◆ Task directions: Return a faithful copy of all the entries, omitting the images.

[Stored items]
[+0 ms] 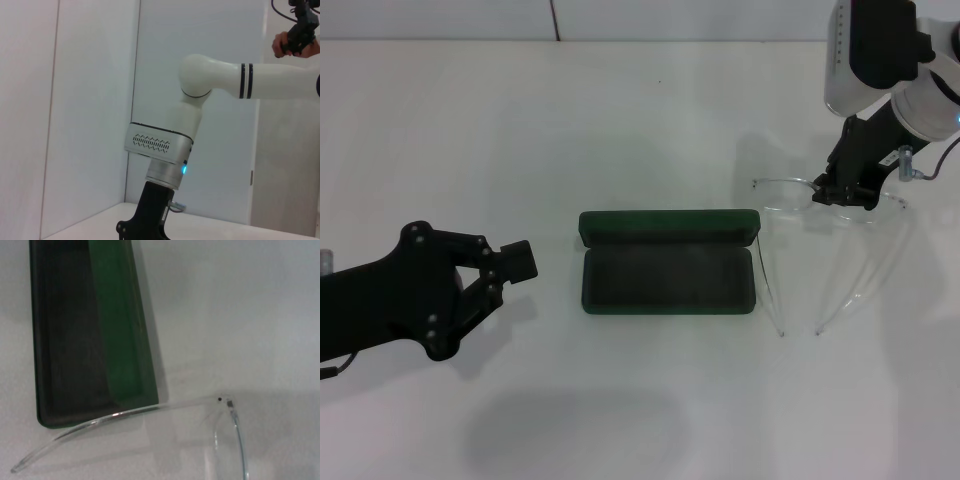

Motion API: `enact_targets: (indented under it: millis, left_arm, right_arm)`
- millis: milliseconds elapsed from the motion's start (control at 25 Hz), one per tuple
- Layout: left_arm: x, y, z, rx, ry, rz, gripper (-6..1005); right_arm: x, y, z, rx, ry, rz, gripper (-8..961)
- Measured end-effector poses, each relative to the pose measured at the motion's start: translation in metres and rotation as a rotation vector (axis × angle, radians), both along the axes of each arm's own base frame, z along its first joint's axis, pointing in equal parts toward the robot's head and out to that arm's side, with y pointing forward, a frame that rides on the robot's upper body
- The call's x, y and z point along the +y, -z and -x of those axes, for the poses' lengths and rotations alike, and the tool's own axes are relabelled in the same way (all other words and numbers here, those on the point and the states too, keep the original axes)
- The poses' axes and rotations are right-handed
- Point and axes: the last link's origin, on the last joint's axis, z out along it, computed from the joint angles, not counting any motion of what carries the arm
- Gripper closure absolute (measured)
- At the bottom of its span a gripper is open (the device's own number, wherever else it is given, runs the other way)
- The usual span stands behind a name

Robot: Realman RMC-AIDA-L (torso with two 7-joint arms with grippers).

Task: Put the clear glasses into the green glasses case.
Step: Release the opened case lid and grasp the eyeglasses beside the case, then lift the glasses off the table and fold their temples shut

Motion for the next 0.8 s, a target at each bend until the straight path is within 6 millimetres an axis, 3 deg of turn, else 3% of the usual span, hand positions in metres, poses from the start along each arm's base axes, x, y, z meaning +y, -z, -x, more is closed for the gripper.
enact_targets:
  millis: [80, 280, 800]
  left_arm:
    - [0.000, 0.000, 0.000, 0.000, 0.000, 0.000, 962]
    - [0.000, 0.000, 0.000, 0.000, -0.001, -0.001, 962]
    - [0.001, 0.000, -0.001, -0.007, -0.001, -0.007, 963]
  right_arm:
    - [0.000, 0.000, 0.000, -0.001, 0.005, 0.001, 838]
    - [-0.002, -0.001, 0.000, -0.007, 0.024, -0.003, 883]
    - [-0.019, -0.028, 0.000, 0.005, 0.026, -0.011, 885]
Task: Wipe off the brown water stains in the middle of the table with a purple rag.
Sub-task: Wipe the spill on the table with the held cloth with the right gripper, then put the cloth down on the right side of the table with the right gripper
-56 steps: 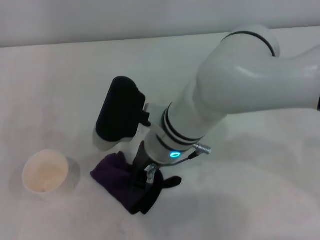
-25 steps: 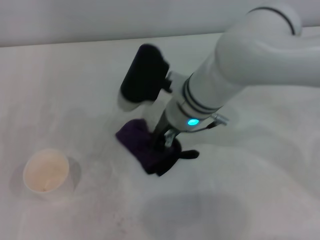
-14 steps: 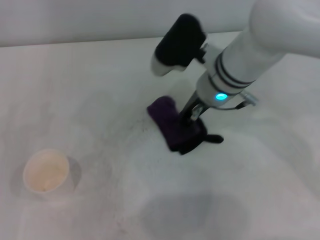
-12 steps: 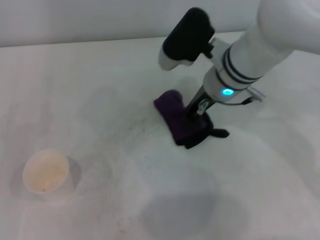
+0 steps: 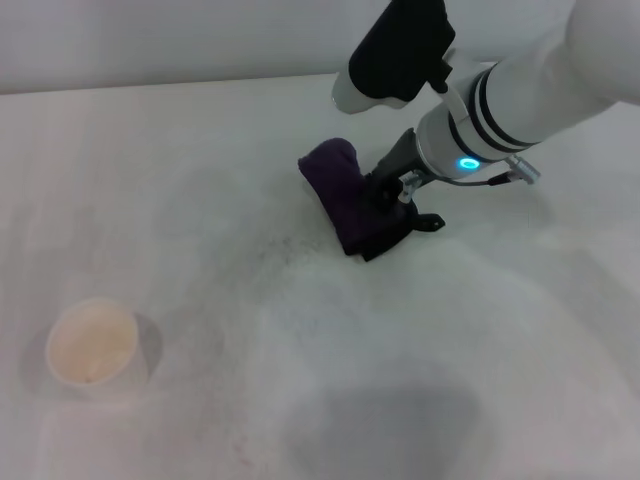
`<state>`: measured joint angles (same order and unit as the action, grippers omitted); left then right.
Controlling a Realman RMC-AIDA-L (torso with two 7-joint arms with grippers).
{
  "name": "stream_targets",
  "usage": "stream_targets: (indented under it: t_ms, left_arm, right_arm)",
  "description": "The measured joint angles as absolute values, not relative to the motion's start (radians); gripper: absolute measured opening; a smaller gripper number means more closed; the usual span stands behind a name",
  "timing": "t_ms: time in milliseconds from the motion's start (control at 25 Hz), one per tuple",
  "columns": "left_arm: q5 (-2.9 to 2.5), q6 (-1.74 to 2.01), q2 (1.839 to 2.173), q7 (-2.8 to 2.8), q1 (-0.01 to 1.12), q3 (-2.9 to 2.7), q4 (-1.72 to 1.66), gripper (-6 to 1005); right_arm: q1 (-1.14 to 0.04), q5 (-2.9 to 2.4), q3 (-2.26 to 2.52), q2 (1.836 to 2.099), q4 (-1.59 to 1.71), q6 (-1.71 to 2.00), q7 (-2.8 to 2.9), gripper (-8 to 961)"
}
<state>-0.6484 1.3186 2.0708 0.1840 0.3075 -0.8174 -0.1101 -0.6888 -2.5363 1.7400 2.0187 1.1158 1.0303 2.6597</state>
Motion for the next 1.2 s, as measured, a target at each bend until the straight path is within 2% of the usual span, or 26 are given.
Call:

◆ Exercise response:
[+0 ms] 

Motion API: `enact_targets: (indented under it: millis, left_arm, right_arm)`
- millis: milliseconds elapsed from the motion's start (control at 25 Hz), one per tuple
- Layout: left_arm: x, y, z, rx, ry, rz, gripper (-6..1005); right_arm: x, y, z, rx, ry, rz, gripper (-8..961)
- Measured end-effector poses, each relative to the pose measured at the motion's start: translation in metres and rotation as a rotation vector (axis × angle, radians), both along the axes of each arm's own base frame, z along its first joint's axis, pointing in equal parts toward the robot's head and out to that arm's side, with y pointing forward, a frame that rides on the robot's upper body
- The call's x, y and z point along the +y, -z and -x of those axes, for the poses' lengths and rotations alike, and the tool's own axes are relabelled in the same way (all other words and numbers here, those on the point and the states too, keep the original axes)
- The poses' axes and rotations are right-handed
- Point and axes: the last link's origin, on the last joint's axis, z out along it, computed from the joint angles, not counting any motion of what carries the arm
- Gripper closure absolute (measured)
- At the bottom of its span a gripper is open (the device's own number, wherever else it is given, runs the other way)
- The usual span stands behind a name

Robot: Realman RMC-AIDA-L (torso with two 7-joint arms with grippers).

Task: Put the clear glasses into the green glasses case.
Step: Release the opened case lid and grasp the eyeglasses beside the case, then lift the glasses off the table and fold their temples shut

Motion for the next 0.8 s, a target at each bend until the straight path is within 6 millimetres an axis, 3 deg of turn, else 3% of the usual span, hand positions in metres, poses from the start along each arm's base axes, x, y, z meaning +y, -z, -x, more is closed for the gripper.
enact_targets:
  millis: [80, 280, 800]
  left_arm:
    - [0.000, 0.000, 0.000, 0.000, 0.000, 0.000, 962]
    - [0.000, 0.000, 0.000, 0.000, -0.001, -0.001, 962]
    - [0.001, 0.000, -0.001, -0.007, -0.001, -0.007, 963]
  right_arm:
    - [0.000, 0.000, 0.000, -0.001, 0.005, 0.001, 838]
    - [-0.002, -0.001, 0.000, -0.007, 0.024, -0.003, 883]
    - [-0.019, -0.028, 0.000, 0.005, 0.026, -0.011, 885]
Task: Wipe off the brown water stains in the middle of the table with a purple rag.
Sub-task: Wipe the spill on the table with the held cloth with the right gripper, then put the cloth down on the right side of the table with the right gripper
-56 steps: 
-25 steps: 
-14 steps: 
-12 steps: 
+0 steps: 
`<state>`: measured joint angles (same order and unit as the action, grippers omitted); left then right.
Controlling a Realman RMC-AIDA-L (torso with two 7-joint arms with grippers).
{
  "name": "stream_targets",
  "usage": "stream_targets: (indented under it: t_ms, left_arm, right_arm)",
  "description": "The measured joint angles as absolute values, not relative to the motion's start (radians); gripper: absolute measured opening; a smaller gripper number means more closed; the usual span stands behind a name",
  "timing": "t_ms: time in milliseconds from the motion's start (control at 25 Hz), one per tuple",
  "columns": "left_arm: q5 (-2.9 to 2.5), q6 (-1.74 to 2.01), q2 (1.839 to 2.173), q7 (-2.8 to 2.8), q1 (-0.01 to 1.12), q3 (-2.9 to 2.7), q4 (-1.72 to 1.66), gripper (-6 to 1005); right_arm: q1 (-1.14 to 0.04), q5 (-2.9 to 2.4), q3 (-2.26 to 2.52), q2 (1.836 to 2.099), q4 (-1.59 to 1.71), q6 (-1.71 to 2.00), q7 (-2.8 to 2.9), gripper (-8 to 961)"
}
<state>-0.6484 1.3186 2.0708 0.1840 0.3075 -0.8174 -0.1101 -0.6888 -2.5363 1.7400 2.0187 1.1158 1.0303 2.6597</state>
Motion for the next 1.2 s, as measured, a target at each bend until the straight path is within 2% of the usual span, or 26 are given.
Call:

The output has been completed.